I went back to bed eventually, however when I woke up for Christmas Day, the right hand side of my face was now… really numb. It felt worse. Like the injection at the dentist but as though it had just been administered.

Not wanting to go to A&E on Christmas Day and not able to ring my London GP, Christmas Day just happened, I felt strange but I hoped I would feel better tomorrow…

Hello, it’s me, MS

Hello and welcome to “Hello, it’s MS”. It’s a bit like a bad ‘knock knock’ joke where MS just appears in your life.

This is a blog about all things Multiple Sclerosis. Experiences, musings, life. It will naturally have more of a focus on the relapsing type (RRMS) as this is what I personally have been diagnosed with. I’m a 30 year old girl living in London. I was diagnosed in 2019 but had my first attack in 2016. On Christmas Day. Happy Holidays!

I’m lucky that my disease has not been that nasty yet, mainly annoying.
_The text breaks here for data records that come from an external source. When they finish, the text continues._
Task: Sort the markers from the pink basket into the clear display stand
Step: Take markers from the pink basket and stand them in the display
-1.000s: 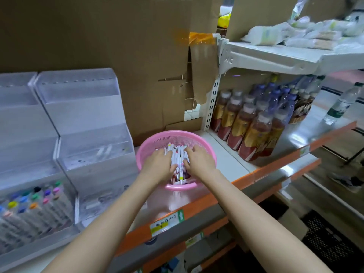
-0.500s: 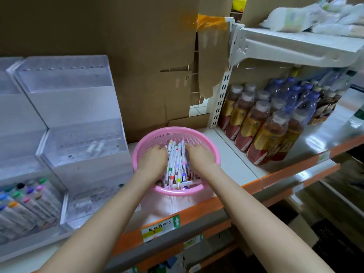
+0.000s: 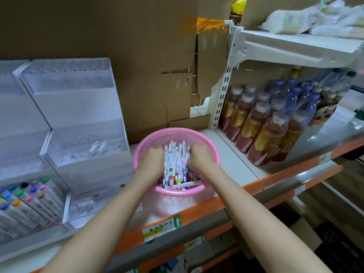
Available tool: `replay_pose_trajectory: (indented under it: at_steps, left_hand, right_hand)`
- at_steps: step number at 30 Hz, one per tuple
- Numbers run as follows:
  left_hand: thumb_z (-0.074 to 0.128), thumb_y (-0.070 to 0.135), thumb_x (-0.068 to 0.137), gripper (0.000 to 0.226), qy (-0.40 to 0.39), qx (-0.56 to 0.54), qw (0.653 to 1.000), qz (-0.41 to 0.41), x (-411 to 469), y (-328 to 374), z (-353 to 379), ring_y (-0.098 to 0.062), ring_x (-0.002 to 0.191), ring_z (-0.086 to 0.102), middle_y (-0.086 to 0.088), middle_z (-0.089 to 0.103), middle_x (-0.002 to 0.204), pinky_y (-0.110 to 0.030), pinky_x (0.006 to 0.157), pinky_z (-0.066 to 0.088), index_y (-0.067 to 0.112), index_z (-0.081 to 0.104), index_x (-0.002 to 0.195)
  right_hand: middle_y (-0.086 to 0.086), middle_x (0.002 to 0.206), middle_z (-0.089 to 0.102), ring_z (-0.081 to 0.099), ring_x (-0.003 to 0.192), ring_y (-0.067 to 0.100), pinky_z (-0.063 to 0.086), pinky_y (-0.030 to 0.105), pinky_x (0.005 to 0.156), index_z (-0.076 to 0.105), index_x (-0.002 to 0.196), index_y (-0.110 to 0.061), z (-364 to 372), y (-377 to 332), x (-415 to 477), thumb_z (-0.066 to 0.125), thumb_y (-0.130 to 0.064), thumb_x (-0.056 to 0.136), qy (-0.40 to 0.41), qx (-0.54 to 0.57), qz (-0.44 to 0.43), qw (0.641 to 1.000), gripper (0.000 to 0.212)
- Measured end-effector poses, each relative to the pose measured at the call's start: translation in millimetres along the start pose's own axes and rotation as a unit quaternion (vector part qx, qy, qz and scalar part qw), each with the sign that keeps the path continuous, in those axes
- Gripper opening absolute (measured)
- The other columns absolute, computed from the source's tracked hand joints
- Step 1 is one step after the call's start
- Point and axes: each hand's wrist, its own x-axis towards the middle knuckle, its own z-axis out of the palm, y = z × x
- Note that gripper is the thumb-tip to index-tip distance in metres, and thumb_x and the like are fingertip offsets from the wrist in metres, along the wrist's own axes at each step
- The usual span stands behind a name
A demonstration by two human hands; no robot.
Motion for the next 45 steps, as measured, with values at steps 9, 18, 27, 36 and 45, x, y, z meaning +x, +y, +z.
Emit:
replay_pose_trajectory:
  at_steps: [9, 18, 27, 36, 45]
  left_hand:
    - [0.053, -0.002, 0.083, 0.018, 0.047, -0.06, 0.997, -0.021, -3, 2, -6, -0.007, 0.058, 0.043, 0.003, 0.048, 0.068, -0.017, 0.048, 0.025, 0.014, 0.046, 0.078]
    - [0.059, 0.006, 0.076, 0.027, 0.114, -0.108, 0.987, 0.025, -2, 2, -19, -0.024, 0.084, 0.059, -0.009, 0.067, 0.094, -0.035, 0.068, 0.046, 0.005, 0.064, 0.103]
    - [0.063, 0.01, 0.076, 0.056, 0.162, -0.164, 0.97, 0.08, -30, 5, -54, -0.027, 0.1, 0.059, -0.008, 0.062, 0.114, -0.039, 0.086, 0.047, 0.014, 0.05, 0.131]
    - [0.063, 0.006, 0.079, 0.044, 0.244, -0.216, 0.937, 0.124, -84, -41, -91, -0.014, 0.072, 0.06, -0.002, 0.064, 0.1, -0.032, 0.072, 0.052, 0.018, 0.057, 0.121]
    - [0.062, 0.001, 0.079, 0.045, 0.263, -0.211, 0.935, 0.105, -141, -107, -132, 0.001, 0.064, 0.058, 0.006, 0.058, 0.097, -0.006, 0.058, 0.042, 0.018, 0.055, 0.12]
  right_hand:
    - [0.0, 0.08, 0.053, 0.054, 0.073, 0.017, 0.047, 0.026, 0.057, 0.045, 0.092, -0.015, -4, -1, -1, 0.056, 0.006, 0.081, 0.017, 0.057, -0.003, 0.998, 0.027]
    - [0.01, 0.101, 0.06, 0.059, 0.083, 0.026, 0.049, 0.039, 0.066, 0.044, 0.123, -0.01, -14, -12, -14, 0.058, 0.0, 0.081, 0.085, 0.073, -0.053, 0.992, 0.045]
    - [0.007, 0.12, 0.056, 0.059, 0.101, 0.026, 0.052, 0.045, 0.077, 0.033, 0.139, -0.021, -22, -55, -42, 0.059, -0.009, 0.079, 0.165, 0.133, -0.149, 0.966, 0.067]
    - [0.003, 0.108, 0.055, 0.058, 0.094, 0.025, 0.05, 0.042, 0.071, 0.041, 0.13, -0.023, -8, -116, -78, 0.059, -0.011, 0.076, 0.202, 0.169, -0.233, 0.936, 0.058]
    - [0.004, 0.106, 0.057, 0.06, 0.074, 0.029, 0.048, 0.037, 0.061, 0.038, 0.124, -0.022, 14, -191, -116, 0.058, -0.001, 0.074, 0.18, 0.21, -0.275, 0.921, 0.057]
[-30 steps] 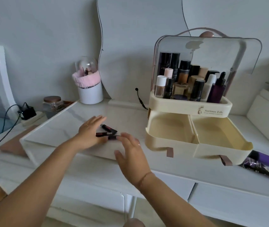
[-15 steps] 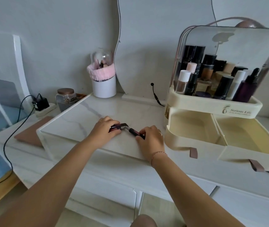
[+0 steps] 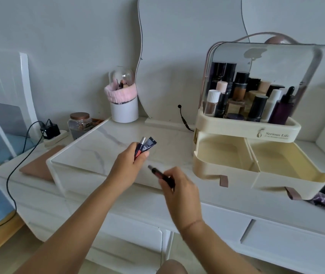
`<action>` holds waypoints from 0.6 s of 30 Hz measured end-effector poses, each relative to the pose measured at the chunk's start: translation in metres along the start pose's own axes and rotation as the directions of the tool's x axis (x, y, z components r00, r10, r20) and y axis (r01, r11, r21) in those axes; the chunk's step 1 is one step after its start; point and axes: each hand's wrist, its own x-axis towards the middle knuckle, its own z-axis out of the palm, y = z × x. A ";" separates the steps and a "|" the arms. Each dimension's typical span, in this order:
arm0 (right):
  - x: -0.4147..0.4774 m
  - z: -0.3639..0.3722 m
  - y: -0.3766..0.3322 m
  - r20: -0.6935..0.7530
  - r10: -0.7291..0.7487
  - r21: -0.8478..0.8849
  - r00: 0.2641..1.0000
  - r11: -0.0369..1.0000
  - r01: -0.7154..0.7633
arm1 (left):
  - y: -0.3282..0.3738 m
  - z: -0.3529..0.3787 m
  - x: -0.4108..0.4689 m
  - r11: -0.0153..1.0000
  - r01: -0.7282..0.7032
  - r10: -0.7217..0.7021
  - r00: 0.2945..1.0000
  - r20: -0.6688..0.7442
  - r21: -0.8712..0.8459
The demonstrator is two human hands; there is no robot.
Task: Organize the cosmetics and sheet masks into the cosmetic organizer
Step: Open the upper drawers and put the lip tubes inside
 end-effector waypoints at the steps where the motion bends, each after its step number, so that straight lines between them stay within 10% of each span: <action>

I am on a DMT (disease modifying therapy) early and hopefully I’ll remain relapse free. I’m planning to live my life the same as before (…OK, maybe a few less beers). I wanted to have a place to write about MS and all the things I wished I knew or couldn’t find out when I was frantically Googling pretending I was a neurologist. I like reading other people’s experiences so maybe this will help somebody too.

Feel free to blame any spelling mistakes or bad writing on my brain damage.